Painting of the track work and the top parts of the coal drops has begun. A task I really wasn’t looking forward to doing however, was ballasting. My previous attempts in the past had resulted in a mess. I’d tried the traditional brush ballast into place then soak with glue route as well as the brush on glue and sprinkle on ballast method. This was no exception – at least to start with.

My first mode of attack was the paint on glue (Copydex) and then sprinkle on method. I found it difficult to get the glue where it was needed and not where it wasn’t needed. Also it was tedious beyond compare. Fortunately, once dry the latex can easily be pulled up along with the ballast. This was duly done and back to square one.

I went back to the traditional method next. The scale depth Exactoscale sleepers helped here, allowing a good space for the grains to sit and not be brushed away too easily as seems to happen with the standard C&L sleepers. I’m going for a fairly compacted ash ballast effect here as it’s a goods yard and I’ve used a random mix of Woodland Scenics fine and medium Cinders. There is a tendency when brushing/tamping for the ballast to sit and build up beneath the rails which is something I wanted to avoid as I wanted to preserve the daylight beneath the bullhead rails. After some trial and error I found it best to work with small quantities, larger grains first, building up gradually over a few inches at a time and then adding the smaller grains last. This avoided the build up. So far so good (and I was actually finding it quite therapeutic). Now for the glue.
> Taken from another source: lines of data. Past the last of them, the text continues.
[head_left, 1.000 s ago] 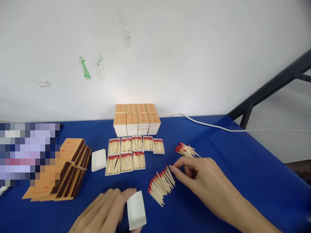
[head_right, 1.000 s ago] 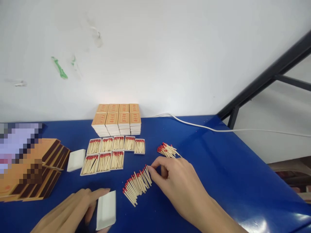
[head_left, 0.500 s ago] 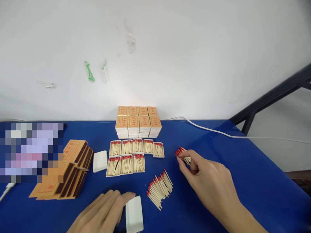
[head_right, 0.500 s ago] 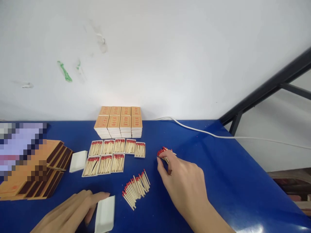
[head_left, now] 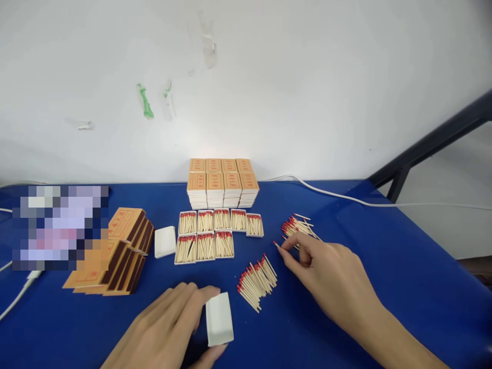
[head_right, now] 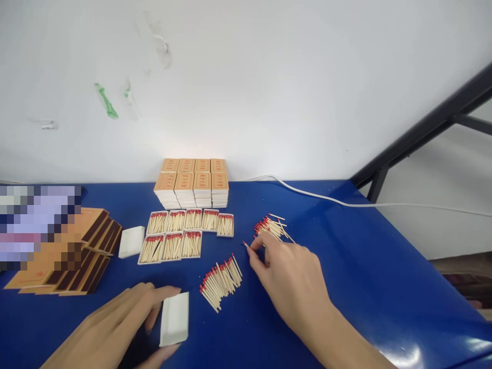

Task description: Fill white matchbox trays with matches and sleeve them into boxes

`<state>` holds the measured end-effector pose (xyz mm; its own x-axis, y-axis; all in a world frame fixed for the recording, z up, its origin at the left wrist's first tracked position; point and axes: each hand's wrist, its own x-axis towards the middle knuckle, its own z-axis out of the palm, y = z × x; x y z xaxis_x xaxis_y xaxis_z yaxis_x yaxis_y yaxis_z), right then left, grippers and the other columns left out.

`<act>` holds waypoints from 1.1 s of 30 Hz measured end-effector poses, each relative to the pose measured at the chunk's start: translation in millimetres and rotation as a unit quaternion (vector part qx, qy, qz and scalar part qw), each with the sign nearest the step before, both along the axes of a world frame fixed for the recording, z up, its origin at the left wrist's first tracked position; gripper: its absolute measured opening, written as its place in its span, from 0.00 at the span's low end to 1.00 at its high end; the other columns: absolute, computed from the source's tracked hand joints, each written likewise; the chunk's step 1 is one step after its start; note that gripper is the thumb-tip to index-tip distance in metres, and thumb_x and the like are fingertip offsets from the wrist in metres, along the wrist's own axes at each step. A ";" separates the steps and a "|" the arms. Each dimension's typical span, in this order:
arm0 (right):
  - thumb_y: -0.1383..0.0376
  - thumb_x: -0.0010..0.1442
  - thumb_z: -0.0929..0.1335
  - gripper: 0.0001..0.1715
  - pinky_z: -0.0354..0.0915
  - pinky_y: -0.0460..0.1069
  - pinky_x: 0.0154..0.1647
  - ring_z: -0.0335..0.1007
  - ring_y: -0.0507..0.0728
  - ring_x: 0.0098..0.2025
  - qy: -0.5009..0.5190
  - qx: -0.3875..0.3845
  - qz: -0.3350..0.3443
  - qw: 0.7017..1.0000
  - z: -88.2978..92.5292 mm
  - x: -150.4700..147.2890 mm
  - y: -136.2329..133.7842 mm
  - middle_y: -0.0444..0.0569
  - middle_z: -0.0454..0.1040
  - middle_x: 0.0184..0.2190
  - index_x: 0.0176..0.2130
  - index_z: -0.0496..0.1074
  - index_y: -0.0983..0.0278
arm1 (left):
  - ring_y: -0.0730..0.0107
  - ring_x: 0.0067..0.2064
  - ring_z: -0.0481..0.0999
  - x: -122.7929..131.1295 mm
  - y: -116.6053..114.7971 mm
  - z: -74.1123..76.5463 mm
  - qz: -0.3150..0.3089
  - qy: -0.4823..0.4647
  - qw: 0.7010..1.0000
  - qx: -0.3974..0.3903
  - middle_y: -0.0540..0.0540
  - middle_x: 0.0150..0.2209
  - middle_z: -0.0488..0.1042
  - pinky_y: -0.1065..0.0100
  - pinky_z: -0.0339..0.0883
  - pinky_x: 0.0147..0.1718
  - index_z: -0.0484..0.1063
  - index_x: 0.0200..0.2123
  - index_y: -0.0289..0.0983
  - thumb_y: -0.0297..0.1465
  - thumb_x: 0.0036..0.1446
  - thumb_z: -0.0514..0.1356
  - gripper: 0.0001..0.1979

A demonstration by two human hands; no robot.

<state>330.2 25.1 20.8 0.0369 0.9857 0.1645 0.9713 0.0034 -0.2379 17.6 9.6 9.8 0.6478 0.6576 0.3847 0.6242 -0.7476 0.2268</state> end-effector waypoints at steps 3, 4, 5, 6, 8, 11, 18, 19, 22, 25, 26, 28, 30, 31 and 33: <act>0.53 0.69 0.72 0.14 0.53 0.48 0.24 0.63 0.52 0.19 0.086 -0.060 0.019 0.994 8.8 -2.3 -0.8 0.37 0.65 0.16 0.33 0.82 0.54 | 0.56 0.40 0.92 2.7 0.8 4.2 -0.001 0.003 1.000 0.003 0.42 0.42 0.86 0.66 0.87 0.31 0.72 0.57 0.40 0.49 0.81 0.51 0.21; 0.52 0.70 0.72 0.16 0.54 0.48 0.25 0.63 0.53 0.20 0.100 -0.060 0.016 0.993 11.2 -1.6 -0.6 0.37 0.64 0.17 0.33 0.82 0.54 | 0.57 0.40 0.92 2.9 0.8 4.4 0.000 0.002 1.000 0.001 0.42 0.41 0.86 0.66 0.87 0.31 0.72 0.57 0.40 0.50 0.81 0.51 0.21; 0.50 0.70 0.71 0.17 0.54 0.49 0.25 0.62 0.53 0.20 0.104 -0.048 0.003 0.993 13.1 0.0 0.0 0.38 0.64 0.17 0.33 0.83 0.54 | 0.57 0.39 0.92 3.0 0.7 4.5 0.000 0.000 1.000 -0.005 0.43 0.41 0.86 0.67 0.86 0.30 0.72 0.57 0.40 0.50 0.80 0.52 0.21; 0.49 0.70 0.71 0.18 0.53 0.49 0.25 0.62 0.53 0.20 0.096 -0.031 -0.019 0.995 14.5 2.4 1.2 0.38 0.64 0.17 0.34 0.83 0.54 | 0.58 0.39 0.91 3.0 0.5 4.7 0.000 -0.004 1.000 -0.012 0.44 0.40 0.86 0.67 0.86 0.30 0.72 0.57 0.41 0.50 0.80 0.52 0.21; 0.49 0.69 0.72 0.16 0.51 0.49 0.25 0.62 0.54 0.20 0.058 -0.006 -0.068 0.996 16.2 8.3 4.6 0.39 0.65 0.17 0.36 0.84 0.54 | 0.60 0.38 0.91 2.8 0.0 5.6 -0.002 -0.011 1.000 -0.025 0.47 0.39 0.85 0.68 0.86 0.30 0.71 0.58 0.42 0.50 0.80 0.53 0.20; 0.52 0.67 0.74 0.10 0.50 0.49 0.26 0.65 0.55 0.21 0.011 -0.047 -0.085 0.995 17.6 14.0 10.0 0.39 0.69 0.19 0.39 0.85 0.52 | 0.61 0.40 0.91 1.6 -1.2 7.5 0.002 -0.018 0.999 -0.029 0.48 0.40 0.86 0.69 0.85 0.31 0.71 0.58 0.43 0.50 0.80 0.53 0.19; 0.57 0.69 0.73 0.09 0.53 0.50 0.28 0.65 0.54 0.25 0.069 -0.134 -0.022 0.988 20.9 -2.7 6.7 0.38 0.68 0.20 0.36 0.82 0.55 | 0.60 0.41 0.91 0.1 -2.2 6.5 0.002 -0.018 1.000 -0.026 0.48 0.42 0.87 0.68 0.86 0.31 0.70 0.58 0.43 0.51 0.79 0.53 0.20; 0.56 0.69 0.73 0.10 0.54 0.50 0.29 0.63 0.54 0.24 0.096 -0.143 -0.003 0.985 21.1 -4.8 5.1 0.38 0.67 0.20 0.35 0.82 0.55 | 0.60 0.41 0.91 0.5 -1.6 6.6 0.001 -0.018 0.999 -0.027 0.48 0.42 0.86 0.68 0.86 0.31 0.70 0.58 0.43 0.51 0.80 0.53 0.20; 0.50 0.70 0.72 0.16 0.55 0.49 0.28 0.60 0.52 0.23 0.173 -0.142 0.030 0.974 21.3 -4.1 2.2 0.37 0.64 0.19 0.35 0.82 0.55 | 0.61 0.40 0.91 1.7 -0.6 7.0 -0.002 -0.015 0.999 -0.033 0.48 0.42 0.86 0.68 0.86 0.34 0.70 0.58 0.43 0.50 0.80 0.53 0.19; 0.49 0.70 0.71 0.16 0.54 0.50 0.28 0.61 0.53 0.23 0.149 -0.094 -0.013 0.984 20.7 5.1 3.9 0.37 0.63 0.19 0.38 0.83 0.54 | 0.61 0.40 0.90 1.6 -1.2 6.7 -0.005 -0.014 0.999 -0.039 0.48 0.42 0.85 0.68 0.86 0.35 0.70 0.59 0.43 0.50 0.80 0.54 0.19; 0.50 0.70 0.71 0.14 0.54 0.50 0.28 0.62 0.54 0.24 0.119 -0.083 -0.035 0.989 20.4 8.2 5.2 0.38 0.65 0.19 0.40 0.84 0.53 | 0.61 0.40 0.90 1.1 -1.5 6.5 -0.004 -0.016 0.999 -0.040 0.48 0.42 0.85 0.67 0.86 0.34 0.70 0.58 0.43 0.50 0.80 0.54 0.19; 0.53 0.69 0.72 0.10 0.53 0.50 0.29 0.66 0.55 0.25 0.056 -0.082 -0.073 0.992 19.8 12.5 7.7 0.38 0.68 0.21 0.42 0.85 0.51 | 0.61 0.39 0.90 -0.2 -1.9 5.8 -0.002 -0.016 0.999 -0.046 0.48 0.41 0.85 0.67 0.86 0.34 0.69 0.58 0.43 0.50 0.80 0.54 0.19; 0.55 0.68 0.73 0.08 0.53 0.50 0.29 0.69 0.57 0.26 0.009 -0.093 -0.095 0.991 19.8 12.8 9.5 0.39 0.72 0.22 0.43 0.85 0.50 | 0.61 0.39 0.90 -1.7 -2.0 5.0 -0.001 -0.015 0.998 -0.053 0.48 0.42 0.85 0.66 0.86 0.35 0.69 0.58 0.43 0.50 0.79 0.55 0.19; 0.56 0.68 0.73 0.08 0.52 0.50 0.29 0.70 0.58 0.26 -0.006 -0.098 -0.102 0.990 20.0 11.7 10.0 0.40 0.74 0.23 0.43 0.85 0.50 | 0.61 0.40 0.90 -2.5 -2.0 4.5 -0.003 -0.013 0.998 -0.061 0.48 0.42 0.85 0.66 0.87 0.36 0.69 0.59 0.43 0.49 0.79 0.56 0.19; 0.57 0.68 0.73 0.07 0.52 0.50 0.29 0.72 0.59 0.27 -0.021 -0.105 -0.107 0.989 20.6 8.4 10.4 0.41 0.76 0.24 0.42 0.85 0.51 | 0.61 0.42 0.90 -3.5 -2.4 3.4 -0.001 -0.013 0.998 -0.068 0.49 0.43 0.85 0.65 0.87 0.38 0.69 0.60 0.44 0.49 0.78 0.58 0.18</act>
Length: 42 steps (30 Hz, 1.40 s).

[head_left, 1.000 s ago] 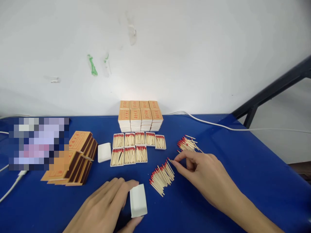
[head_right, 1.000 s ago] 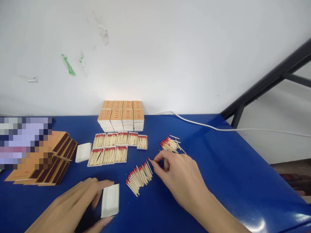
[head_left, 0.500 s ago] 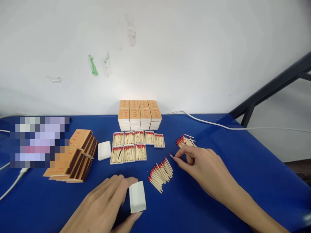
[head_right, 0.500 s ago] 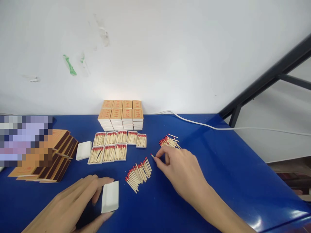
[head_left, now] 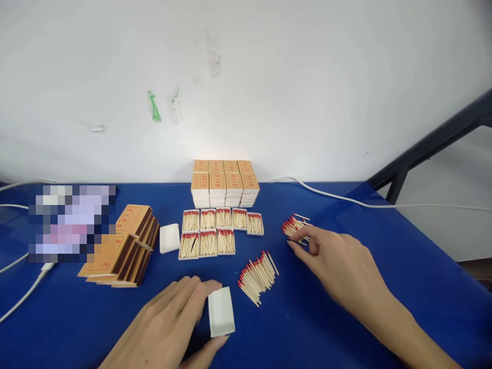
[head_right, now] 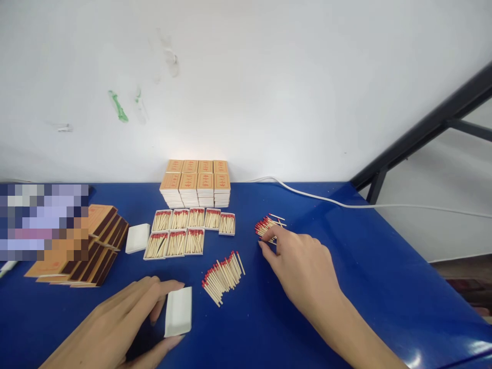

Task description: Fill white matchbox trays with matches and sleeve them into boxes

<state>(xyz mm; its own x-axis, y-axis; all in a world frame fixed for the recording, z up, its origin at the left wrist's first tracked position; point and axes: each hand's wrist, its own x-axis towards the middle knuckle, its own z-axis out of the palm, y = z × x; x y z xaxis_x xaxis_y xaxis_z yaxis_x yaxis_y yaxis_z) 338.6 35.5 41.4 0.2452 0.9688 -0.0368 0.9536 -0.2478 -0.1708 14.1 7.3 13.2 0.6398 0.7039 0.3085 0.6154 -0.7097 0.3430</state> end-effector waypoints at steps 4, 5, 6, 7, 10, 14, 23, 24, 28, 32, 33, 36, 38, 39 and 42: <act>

I’d heard good report of folks using Klear (or other acrylic based floor polish/varnish equivalent) but I was concerned with the long term durability. With a little experimenting, a mix of Klear and PVA was chosen, about the consistency of milk. After spray misting the ballast with a water/IPA mix the Klear mixture was applied from a syringe working along the edges and then between the sleepers. At this consistency it dribbles out just with gravity and has practically no surface tension. A drop or two between each sleeper is sufficient and the mixture soaks through easily without dragging the ballast with it. I found the drying time to be quite quick and adjacent areas could be tackled safely and cleaning up of stray ballast could be undertaken after around an hour. I would imagine that complete drying would be a few hours so I would recommend leaving overnight to be fully dry. I found for larger areas, a second application of the Klear mix may be prudent. This should be applied only once the first application is fully dry.


Also making an appearance here are the recently weathered ex-PO wagons. These have been finished off with powders to give some variation. Just couplings to do on these now. I think I’m going to go back to the Sprat & Winkle type for this and future projects – 3-link look great but are just too fiddly for my liking.